Efficient Path-Following for Urban Logistics: A Fuzzy Control Strategy for Consumer UAVs under Disturbance Constraints

The adoption of consumer unmanned aerial vehicles (UAVs) for logistics transportation is a key aspect of the emerging low-altitude economy, yet it faces significant challenges. Urban environments introduce complex obstacles, including dense buildings and unpredictable wind disturbances, while existing control methods struggle to balance path-following accuracy, disturbance rejection, and communication efficiency. To meet these demands, this paper proposes a quantized fuzzy learning path-following control for consumer UAVs. Firstly, a hysteresis quantized fuzzy disturbance observer (HQFDO) is proposed where the disturbances are approximately estimated by a neural network.
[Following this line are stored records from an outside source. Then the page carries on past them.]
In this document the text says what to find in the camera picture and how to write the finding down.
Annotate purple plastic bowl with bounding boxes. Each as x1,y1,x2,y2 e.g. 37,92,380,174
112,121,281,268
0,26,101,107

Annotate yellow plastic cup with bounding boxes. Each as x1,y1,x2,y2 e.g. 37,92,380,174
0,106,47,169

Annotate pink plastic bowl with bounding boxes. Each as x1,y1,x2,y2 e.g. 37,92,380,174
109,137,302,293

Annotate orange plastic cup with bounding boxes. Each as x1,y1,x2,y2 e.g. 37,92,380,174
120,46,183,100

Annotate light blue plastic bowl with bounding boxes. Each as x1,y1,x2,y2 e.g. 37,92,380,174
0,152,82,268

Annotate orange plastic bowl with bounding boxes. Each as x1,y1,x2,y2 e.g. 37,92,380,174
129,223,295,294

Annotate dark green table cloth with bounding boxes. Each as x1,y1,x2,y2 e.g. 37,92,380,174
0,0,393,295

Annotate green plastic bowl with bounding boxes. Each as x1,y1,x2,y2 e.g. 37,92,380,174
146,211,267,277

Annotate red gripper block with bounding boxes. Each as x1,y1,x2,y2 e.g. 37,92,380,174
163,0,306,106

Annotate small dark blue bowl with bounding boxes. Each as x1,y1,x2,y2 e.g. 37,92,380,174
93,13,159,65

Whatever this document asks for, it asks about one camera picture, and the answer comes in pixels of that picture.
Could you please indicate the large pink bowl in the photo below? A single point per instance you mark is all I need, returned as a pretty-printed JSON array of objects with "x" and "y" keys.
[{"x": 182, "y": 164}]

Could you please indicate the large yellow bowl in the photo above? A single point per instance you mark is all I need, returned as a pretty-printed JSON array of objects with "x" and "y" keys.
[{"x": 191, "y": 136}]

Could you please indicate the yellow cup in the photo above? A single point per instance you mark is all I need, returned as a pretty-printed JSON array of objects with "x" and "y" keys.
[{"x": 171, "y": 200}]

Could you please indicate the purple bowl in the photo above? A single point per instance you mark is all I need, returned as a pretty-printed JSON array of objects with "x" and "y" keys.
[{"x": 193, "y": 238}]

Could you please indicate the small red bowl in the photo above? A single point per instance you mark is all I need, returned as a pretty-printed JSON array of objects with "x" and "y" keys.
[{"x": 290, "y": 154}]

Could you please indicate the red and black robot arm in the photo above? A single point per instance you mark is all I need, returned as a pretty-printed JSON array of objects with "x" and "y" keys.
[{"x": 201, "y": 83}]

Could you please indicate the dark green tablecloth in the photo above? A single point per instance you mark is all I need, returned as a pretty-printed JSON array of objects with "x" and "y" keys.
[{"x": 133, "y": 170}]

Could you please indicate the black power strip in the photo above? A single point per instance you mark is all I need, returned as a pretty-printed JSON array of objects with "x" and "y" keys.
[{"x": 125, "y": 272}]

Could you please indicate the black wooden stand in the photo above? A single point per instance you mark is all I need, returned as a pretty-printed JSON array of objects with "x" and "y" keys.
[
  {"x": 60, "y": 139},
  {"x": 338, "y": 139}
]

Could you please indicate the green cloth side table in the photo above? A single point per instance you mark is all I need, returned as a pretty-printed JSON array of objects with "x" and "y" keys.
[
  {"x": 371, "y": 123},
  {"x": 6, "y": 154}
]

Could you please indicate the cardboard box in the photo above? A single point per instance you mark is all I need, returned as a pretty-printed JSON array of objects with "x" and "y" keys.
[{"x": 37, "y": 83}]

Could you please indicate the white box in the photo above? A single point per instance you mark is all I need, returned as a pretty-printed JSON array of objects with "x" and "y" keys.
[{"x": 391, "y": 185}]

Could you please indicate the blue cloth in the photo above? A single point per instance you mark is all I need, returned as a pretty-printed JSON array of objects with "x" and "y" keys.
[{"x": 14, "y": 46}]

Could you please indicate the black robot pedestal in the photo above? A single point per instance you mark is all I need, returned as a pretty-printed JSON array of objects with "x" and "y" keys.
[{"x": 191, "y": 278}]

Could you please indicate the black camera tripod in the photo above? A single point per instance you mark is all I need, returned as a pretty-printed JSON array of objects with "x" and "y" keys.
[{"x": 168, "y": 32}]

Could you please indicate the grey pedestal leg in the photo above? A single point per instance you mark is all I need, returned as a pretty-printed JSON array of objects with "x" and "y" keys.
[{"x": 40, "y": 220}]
Notably, a hysteresis quantizer is employed to reduce the communication bandwidth occupation by discretizing disturbance observations. Subsequently, a distributed velocity controller and a heading angle controller are designed to tackle the geometric and dynamic tasks separately. Specifically, the velocity controller introduces a projective arc length error to mitigate inefficiencies and safety risks associated with frequent acceleration and deceleration switches. Compared to conventional techniques, the proposed approach improves transient performance, enhances path attractivity, and optimizes communication resource utilization. Theoretical stability analysis is provided, and simulations validate the effectiveness of the proposed control strategy.